Extended Data Fig. 5: Forced nuclear expression of YAP or TAZ induces canonical YAP/TAZ signaling in ECs.
From: A YAP/TAZ-TEAD signalling module links endothelial nutrient acquisition to angiogenic growth
a, Immunoblots of HUVECs transduced with doxycycline (Dox)-inducible control (Ctrl), YAPS127A (iYAPS127A) and TAZS89A (iTAZS89A) encoding lentiviruses, showing expression of FLAG-tagged YAPS127A and TAZS89A upon Dox treatment. Samples were analyzed 48 h after treatment with Dox or vehicle. b, RT-qPCR analysis of the canonical YAP/TAZ target genes ANKRD1, CTGF, and CYR61 in iYAPS127A and iTAZS89A expressing HUVECs.
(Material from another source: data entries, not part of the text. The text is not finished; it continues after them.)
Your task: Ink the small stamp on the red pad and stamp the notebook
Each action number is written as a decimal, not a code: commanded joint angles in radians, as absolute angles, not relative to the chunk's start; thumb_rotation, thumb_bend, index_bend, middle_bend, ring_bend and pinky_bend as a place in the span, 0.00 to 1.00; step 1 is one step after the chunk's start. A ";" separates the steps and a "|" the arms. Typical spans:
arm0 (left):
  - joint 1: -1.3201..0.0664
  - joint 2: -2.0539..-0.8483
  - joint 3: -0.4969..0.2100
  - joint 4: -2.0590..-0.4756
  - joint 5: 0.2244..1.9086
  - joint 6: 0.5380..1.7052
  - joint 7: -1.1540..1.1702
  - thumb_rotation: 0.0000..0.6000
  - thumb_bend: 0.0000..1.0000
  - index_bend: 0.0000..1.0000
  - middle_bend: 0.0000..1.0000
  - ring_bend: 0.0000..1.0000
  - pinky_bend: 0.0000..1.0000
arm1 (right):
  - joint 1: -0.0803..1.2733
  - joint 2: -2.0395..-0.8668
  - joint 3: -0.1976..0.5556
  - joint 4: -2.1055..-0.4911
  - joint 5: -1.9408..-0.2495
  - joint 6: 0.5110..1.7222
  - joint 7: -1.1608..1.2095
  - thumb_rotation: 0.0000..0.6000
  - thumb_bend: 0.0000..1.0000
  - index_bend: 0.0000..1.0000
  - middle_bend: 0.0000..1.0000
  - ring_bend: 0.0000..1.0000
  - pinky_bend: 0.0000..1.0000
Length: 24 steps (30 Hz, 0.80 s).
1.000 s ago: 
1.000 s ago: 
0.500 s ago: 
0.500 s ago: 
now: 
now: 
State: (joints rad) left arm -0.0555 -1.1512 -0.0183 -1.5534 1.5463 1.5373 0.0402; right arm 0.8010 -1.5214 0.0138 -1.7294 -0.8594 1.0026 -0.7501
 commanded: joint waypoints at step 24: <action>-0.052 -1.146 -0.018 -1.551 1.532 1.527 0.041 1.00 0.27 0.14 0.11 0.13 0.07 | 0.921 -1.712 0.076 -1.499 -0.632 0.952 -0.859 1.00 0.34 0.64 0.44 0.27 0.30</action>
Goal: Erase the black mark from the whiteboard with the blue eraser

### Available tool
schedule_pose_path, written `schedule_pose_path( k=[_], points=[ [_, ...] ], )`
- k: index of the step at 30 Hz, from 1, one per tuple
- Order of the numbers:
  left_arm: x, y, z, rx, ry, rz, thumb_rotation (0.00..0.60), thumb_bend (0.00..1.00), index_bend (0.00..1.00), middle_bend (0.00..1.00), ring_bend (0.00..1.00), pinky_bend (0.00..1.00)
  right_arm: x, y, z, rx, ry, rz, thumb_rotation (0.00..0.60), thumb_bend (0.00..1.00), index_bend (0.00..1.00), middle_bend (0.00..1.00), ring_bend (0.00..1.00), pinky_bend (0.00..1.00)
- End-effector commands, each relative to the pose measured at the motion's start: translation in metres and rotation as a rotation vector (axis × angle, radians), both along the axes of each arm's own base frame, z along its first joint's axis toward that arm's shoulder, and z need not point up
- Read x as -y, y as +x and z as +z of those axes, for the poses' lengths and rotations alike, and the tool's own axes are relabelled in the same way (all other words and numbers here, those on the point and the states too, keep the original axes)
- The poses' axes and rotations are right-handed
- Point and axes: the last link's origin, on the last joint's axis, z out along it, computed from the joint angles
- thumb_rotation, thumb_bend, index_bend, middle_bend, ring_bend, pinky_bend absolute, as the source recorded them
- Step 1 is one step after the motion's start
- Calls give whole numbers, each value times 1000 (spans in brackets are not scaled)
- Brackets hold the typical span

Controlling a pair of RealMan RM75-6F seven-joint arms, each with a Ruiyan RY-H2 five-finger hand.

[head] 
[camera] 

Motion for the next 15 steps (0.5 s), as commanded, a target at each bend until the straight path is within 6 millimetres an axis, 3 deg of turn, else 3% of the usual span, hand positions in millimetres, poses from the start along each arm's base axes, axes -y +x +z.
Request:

Expression changes are shown relative to Ctrl (n = 8 independent samples). c, d, Gene set enrichment analysis (GSEA) showing an enrichment of the YAP-conserved target gene expression signature in the transcriptomes of iYAPS127A (c) and iTAZS89A (d) expressing HUVECs. ES, enrichment score; NES, normalized enrichment score. e, f, FLAG immunoprecipitation studies in HUVECs overexpressing FLAG-tagged iYAPS127A and iYAPS94A/S127A (e) or iTAZS89A and iTAZS51A/S89A (f). The mutation of serine 94 to alanine in YAP and serine 51 to alanine in TAZ disrupts the interaction of (nuclear) YAP and TAZ with TEADs. g, Heatmap of mRNA expression changes in HUVECs expressing Ctrl, iYAPS127A, iYAPS94A/S127A, iTAZS89A or iTAZS51A/S89A as determined by RNA-seq. Canonical YAP/TAZ target genes are shown (n = 3 independent samples). Western blot data in a, e and f are from the respective experiment, processed in parallel, and are representative of at least three independent experiments. For b, data represent mean ± s.e.m.; two-tailed unpaired t-test. For c, d, Kolmogorov-Smirnov test. *P < 0.05; **P < 0.01; ***P < 0.001; ****P < 0.0001. The numerical data, unprocessed western blots and P values are provided as source data.